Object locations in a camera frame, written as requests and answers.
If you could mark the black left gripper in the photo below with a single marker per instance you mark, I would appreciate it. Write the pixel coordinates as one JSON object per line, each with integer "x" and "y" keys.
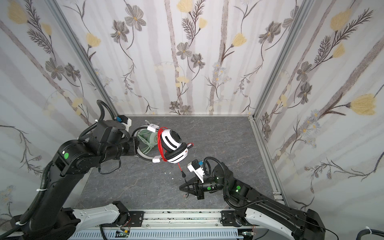
{"x": 132, "y": 146}

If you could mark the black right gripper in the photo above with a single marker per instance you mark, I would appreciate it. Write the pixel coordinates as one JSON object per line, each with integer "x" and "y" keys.
{"x": 199, "y": 188}

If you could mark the green white headphones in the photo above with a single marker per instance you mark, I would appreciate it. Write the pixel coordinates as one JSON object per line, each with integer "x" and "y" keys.
{"x": 147, "y": 136}

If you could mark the black white headphones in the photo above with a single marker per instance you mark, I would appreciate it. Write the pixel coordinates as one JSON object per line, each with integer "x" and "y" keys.
{"x": 171, "y": 147}

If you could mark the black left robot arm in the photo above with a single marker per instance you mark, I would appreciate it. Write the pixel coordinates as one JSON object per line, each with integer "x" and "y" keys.
{"x": 46, "y": 218}

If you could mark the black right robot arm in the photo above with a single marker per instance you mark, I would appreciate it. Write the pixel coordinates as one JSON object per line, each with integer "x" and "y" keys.
{"x": 250, "y": 206}

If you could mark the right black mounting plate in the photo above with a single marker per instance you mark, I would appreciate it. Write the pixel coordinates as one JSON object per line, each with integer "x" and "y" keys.
{"x": 230, "y": 219}

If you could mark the black mounting plate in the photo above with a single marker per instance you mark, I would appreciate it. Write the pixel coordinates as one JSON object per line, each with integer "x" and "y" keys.
{"x": 230, "y": 219}
{"x": 136, "y": 219}

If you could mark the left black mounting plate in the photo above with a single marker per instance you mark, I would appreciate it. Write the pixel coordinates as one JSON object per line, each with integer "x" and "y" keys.
{"x": 136, "y": 219}

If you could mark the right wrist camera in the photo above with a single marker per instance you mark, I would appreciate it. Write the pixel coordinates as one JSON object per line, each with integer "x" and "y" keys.
{"x": 197, "y": 167}

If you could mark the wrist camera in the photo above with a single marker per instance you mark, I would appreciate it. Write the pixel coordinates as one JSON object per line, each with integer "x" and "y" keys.
{"x": 127, "y": 122}
{"x": 197, "y": 167}

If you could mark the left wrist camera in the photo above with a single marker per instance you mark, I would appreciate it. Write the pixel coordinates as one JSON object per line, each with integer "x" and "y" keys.
{"x": 127, "y": 122}

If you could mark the white slotted cable duct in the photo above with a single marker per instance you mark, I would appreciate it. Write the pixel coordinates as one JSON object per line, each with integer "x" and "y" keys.
{"x": 189, "y": 234}

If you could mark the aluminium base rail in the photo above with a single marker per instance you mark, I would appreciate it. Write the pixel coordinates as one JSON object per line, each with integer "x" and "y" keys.
{"x": 202, "y": 219}

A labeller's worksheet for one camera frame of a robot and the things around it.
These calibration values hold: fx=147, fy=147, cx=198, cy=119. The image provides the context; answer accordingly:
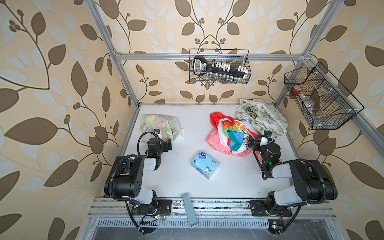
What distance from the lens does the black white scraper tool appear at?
84cm

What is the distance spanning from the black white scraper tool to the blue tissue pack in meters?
0.49

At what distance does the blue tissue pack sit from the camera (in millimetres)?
830
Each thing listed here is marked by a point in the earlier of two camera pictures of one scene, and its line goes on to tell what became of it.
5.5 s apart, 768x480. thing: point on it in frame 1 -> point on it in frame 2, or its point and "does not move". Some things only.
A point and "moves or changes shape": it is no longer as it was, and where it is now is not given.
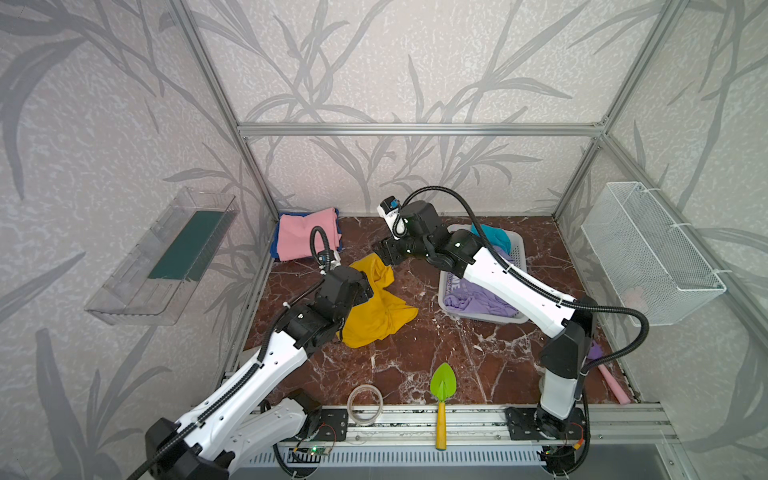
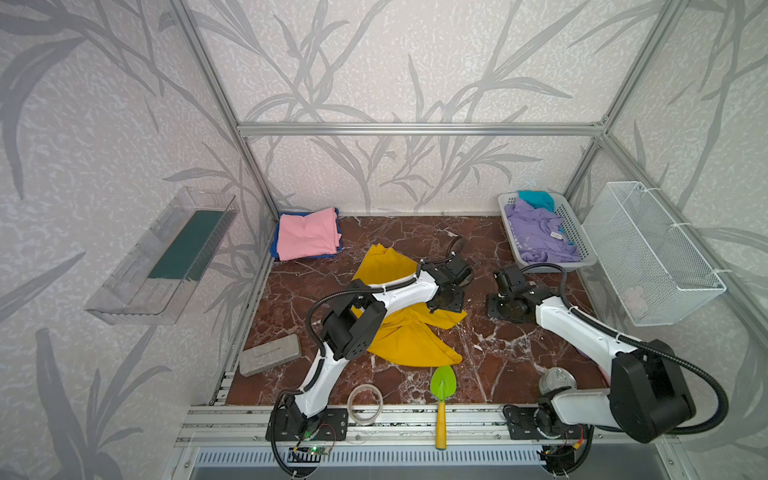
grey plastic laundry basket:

________

What is required: All lines in the data that contain the word "things" should be copied.

Solved exercise:
A labeller's worksheet for one camera frame of a robot and the things around it.
5.5 s apart, 768x480. thing: point on it in frame 1 -> point on it in frame 2, or its point and "does not move". Some things only.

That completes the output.